Hanny mengatakan, pencanganan wilayah bebas korupsi dan birokrasi bersih dan melayani memiliki sasaran pada peningkatan kualitas pelayanan masyarakat.
Pencanangan ZI WBK dan WBBM Kejari Lebak ujar Hanny tidak lepas bekerja sama dengan pemerintah daerah dan unsur Forkopimda lainnya dengan sasaran peningkatan kualitas pelayanan kepada masyarakat.
“Enam area perubahan yang akan dilakukan, manajemen perubahan, penguatan ketatalaksanaan, penguatan sistem manajemen sumber daya manusia, penguatan sistem pengawasan, penguatan akuntabiltas kinerja dan peningkatan kualitas pelayanan publik,” papar Hanny.
Wakil Bupati Lebak, Ade Sumardi menyambut baik pencanganan zona integritas yang dinilainya bentuk komitmen Kejari Lebak dalam pencegahan korupsi.
“Kami sangat mendukung, dan kami yakin Kejari akan bekerja lebih baik,” ucapnya.

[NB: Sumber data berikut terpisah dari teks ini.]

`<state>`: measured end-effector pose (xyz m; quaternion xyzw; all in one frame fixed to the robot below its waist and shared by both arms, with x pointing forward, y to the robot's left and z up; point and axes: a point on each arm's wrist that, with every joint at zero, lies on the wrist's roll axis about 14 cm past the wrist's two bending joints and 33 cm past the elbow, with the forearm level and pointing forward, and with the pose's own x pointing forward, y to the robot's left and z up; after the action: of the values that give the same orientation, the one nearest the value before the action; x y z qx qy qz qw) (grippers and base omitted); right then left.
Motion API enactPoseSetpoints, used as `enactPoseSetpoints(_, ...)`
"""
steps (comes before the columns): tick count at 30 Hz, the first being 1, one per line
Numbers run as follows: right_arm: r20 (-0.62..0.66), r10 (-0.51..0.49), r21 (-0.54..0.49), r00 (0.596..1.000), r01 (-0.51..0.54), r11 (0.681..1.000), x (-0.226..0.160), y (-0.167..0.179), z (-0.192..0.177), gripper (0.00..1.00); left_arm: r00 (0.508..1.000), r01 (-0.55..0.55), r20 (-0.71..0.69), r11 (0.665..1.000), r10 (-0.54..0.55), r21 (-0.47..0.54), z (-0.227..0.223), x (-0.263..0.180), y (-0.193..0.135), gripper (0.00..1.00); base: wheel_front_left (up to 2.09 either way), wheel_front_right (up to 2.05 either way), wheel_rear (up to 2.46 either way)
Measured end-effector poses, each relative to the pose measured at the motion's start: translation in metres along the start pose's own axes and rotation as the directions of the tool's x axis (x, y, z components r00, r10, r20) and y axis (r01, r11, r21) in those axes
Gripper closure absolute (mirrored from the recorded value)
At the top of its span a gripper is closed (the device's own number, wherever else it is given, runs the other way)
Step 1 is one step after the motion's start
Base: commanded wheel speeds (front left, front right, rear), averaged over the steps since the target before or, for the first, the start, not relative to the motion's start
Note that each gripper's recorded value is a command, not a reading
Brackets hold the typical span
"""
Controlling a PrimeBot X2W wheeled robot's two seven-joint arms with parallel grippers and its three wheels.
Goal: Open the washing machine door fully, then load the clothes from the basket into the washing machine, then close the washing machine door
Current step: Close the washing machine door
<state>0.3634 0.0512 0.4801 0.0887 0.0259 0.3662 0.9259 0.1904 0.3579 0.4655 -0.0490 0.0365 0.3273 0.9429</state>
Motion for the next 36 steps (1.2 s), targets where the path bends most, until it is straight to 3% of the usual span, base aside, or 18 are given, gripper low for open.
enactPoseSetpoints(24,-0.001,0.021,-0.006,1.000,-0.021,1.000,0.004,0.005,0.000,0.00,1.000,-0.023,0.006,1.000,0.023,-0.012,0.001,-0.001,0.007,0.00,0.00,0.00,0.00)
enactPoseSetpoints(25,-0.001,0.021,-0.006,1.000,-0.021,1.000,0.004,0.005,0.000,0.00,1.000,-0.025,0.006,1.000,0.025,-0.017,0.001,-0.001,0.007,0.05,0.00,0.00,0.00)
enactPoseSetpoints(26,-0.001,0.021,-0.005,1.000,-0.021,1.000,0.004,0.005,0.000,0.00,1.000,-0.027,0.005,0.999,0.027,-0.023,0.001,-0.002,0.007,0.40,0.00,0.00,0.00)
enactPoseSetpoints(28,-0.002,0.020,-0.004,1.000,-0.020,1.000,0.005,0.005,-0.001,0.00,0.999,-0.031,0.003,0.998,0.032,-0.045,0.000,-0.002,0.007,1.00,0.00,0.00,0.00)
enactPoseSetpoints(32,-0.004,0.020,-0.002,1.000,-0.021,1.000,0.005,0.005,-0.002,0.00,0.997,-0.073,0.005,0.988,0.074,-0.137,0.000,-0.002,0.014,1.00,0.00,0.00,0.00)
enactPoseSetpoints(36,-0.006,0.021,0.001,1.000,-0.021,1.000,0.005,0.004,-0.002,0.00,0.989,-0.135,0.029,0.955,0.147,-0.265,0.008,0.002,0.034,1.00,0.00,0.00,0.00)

Pemerintah daerah selalu meminta saran dan masukan kepada kejari pada setiap pembangunan melalui Tim Pengawal dan Pengaman Pemerintah dan Pembangunan Daerah (TP4D). Ade mengatakan, TP4D sangat membantu pemerintah daerah.
“Sangat terbantu karena kualitas (pembangunan) semakin baik, dan juga SDM kami mungkin ada yang kurang, ketika ada keterlibatan kejaksaan di sini masukan-masukannya kan jelas,” terangnya.
Namun Ade enggan menanggapi pernyataan wartawan terkait dengan bagaiamana upaya Pemkab Lebak dalam pencegahan korupsi di kalangan ASN.